Pourquoi Manuel Valls sort-il ce livre ? D’abord, l’ancien Premier ministre considère que si Zemmour et ses idées se sont installés, c’est parce qu’il y a une « angoisse identitaire » bien réelle dans le pays. Or, les autres candidats peinent, à ses yeux, à riposter efficacement. Il s’est donc dit qu’il fallait leur proposer sa méthode à lui. Je lui ai demandé à qui ces conseils étaient destinés, sa réponse vaut le détour : « mon message s’adresse à tous, mais surtout à ceux qui ont une chance de l’emporter, donc Emmanuel Macron ou Valérie Pécresse puisque la gauche est désespérément morte aujourd’hui ». Voilà qui a le mérite d’être clair, d’autant que l’ancien Premier ministre n’a absolument pas renoncé à servir son pays. « Je suis fait pour gouverner », confie-t-il parfois en privé.

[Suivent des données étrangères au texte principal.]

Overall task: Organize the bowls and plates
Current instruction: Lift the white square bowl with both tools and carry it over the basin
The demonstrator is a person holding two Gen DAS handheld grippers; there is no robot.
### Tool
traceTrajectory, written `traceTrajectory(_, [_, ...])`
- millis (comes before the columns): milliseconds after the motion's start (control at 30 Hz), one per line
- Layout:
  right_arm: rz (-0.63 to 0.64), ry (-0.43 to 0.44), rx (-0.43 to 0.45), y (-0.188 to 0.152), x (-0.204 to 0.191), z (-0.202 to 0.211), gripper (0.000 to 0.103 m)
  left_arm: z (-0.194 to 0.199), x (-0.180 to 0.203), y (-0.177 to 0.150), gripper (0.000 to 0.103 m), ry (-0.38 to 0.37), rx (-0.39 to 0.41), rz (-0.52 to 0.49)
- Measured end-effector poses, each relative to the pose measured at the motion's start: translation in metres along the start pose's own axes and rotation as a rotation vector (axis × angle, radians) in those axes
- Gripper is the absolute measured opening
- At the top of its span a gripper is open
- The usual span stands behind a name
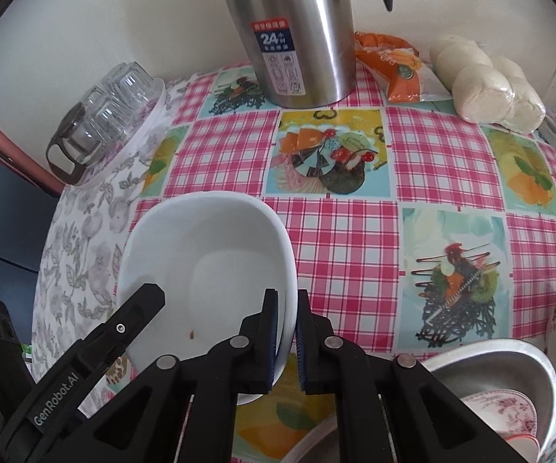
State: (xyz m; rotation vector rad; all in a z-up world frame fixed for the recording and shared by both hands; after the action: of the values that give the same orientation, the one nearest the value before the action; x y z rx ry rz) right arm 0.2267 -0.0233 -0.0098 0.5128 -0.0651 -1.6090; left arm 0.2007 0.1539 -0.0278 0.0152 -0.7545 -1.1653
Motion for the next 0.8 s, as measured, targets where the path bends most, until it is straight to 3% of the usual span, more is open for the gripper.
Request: traceTrajectory(800, [-0.055,0.115,0.185,-0.035,0.028,0.124,0.01,0.093,0.086,-0.039,0.016,-0.038,0.127,-0.198])
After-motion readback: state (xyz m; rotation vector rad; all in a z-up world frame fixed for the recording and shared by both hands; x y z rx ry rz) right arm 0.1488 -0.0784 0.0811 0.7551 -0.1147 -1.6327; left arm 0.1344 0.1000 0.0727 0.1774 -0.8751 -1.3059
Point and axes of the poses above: each gripper's, at about its wrist camera, not at the fingertips, and z roughly against the way its jaws point, x to its right, y to its top, the point moved 1 cm from there along -z, roughly the way its jaws point, and after that the axes turned 4 degrees about y, right-handed, at the moved point
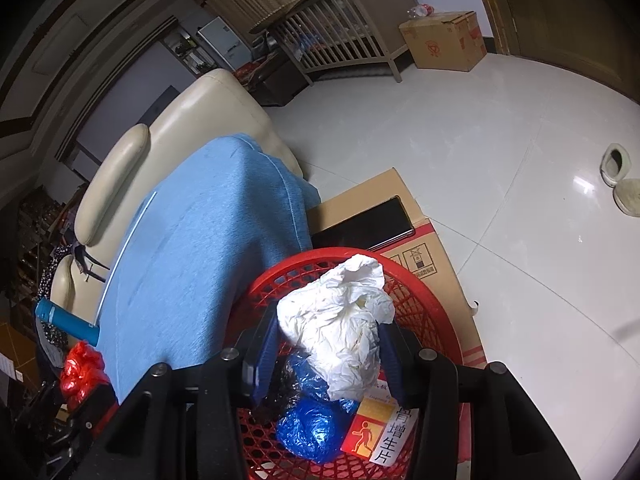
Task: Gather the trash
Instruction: 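Open the right tool to drop the white tissue into the basket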
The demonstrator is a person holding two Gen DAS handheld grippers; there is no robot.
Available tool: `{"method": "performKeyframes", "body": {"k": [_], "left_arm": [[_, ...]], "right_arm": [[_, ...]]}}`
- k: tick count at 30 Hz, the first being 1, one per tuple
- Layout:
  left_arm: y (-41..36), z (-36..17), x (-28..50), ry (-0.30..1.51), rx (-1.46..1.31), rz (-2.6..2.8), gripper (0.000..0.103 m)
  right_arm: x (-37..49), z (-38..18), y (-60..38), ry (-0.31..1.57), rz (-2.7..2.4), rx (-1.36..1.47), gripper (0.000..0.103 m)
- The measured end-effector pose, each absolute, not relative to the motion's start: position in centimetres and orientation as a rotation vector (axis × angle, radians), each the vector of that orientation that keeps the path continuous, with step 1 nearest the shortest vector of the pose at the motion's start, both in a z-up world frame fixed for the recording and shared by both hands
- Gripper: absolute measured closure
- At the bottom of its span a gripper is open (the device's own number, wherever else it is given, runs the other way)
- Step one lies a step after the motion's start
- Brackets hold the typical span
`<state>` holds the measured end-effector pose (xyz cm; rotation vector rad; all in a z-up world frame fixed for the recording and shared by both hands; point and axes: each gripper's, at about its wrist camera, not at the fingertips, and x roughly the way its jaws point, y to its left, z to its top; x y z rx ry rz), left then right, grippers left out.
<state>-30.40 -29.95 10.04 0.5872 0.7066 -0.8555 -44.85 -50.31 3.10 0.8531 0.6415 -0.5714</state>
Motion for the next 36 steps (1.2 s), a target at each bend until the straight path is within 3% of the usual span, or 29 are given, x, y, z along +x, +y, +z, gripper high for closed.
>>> {"method": "performKeyframes", "body": {"k": [9, 12, 15, 36], "left_arm": [[-30.9, 9.7, -31.0, 0.706, 0.608, -0.872, 0.041], [-31.2, 9.6, -31.2, 0.707, 0.615, -0.876, 0.041], [-31.5, 9.6, -31.3, 0.710, 0.619, -0.877, 0.041], [-36.7, 7.5, -33.9, 0.777, 0.664, -0.971, 0.041]], "right_arm": [[-44.5, 1.7, -50.9, 0.683, -0.552, 0.893, 0.051], [-44.3, 1.1, -50.9, 0.694, -0.537, 0.906, 0.036], [-44.7, 1.2, -51.0, 0.674, -0.545, 0.919, 0.033], [-52.7, 6.5, -52.4, 0.419, -0.601, 0.974, 0.033]]}}
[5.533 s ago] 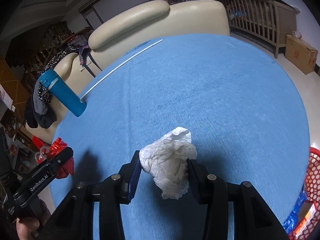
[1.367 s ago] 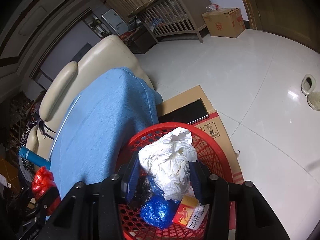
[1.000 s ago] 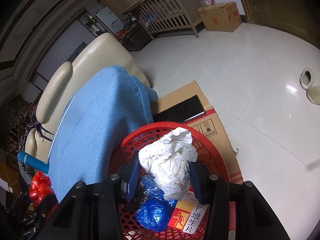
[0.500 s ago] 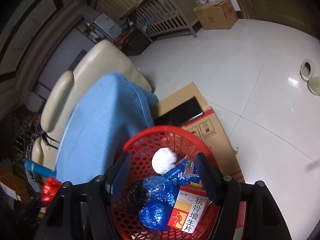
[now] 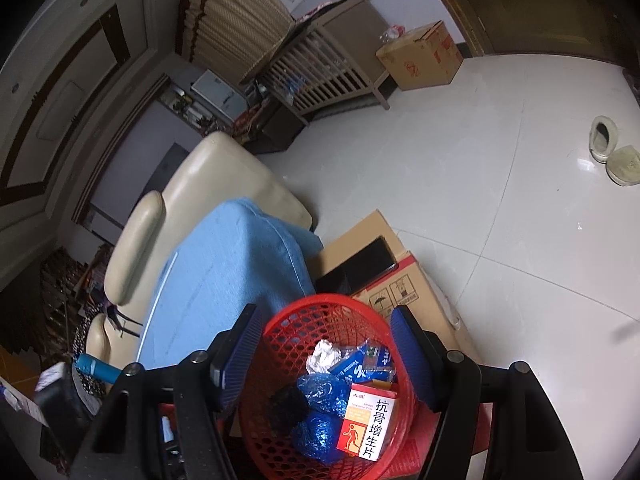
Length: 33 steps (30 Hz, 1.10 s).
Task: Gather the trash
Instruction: 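Open the right tool to drop the white tissue into the basket, then lower the red bag into the basket and open the left tool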
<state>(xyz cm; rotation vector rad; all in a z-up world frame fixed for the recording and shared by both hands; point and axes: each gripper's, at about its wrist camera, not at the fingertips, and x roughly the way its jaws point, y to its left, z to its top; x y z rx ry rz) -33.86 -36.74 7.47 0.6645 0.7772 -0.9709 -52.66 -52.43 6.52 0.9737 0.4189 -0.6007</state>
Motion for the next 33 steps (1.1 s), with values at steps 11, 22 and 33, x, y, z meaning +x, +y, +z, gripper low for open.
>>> {"method": "performKeyframes", "body": {"k": [11, 22, 33], "left_arm": [[-38.7, 5.8, -34.3, 0.821, 0.695, -0.976, 0.041], [-39.9, 5.2, -34.4, 0.830, 0.709, -0.981, 0.041], [-40.4, 3.7, -33.6, 0.915, 0.737, -0.960, 0.028]], "right_arm": [[-54.4, 7.6, -52.8, 0.364, -0.607, 0.979, 0.032], [-54.5, 7.9, -52.7, 0.356, -0.594, 0.974, 0.032], [-54.2, 8.8, -52.4, 0.342, -0.575, 0.958, 0.032]]}}
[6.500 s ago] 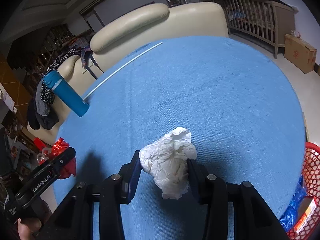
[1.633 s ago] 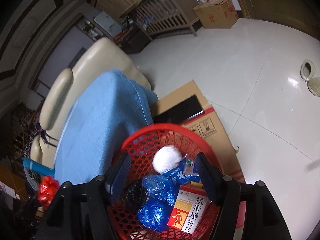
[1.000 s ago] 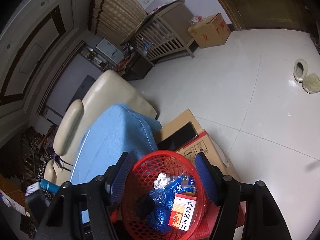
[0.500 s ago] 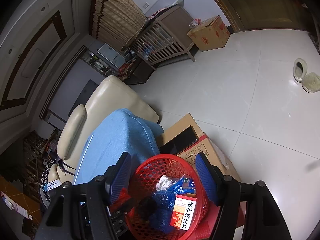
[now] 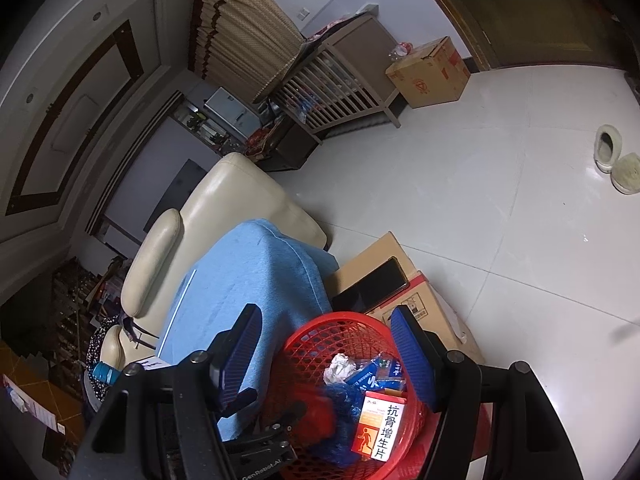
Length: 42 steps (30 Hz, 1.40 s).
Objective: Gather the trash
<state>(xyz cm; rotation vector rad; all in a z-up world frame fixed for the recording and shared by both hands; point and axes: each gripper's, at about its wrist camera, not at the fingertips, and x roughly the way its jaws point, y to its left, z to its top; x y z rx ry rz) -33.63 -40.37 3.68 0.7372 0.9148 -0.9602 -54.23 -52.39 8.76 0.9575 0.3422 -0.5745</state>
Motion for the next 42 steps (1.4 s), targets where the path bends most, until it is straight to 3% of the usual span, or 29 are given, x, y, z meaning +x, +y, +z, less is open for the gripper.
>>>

Avec ce livre, il se positionne en missile anti-Zemmour au service du camp modéré, en espérant, une fois de plus, être rappelé en première ligne. « J’ai déjà servi mon pays et si je peux le faire à nouveau je le ferai, mais je suis tellement angoissé par le débat identitaire tel qu’il est posé que peu importe » confie-t-il, « il faut qu’on le mène, qu’on le gagne et ensuite, on verra ».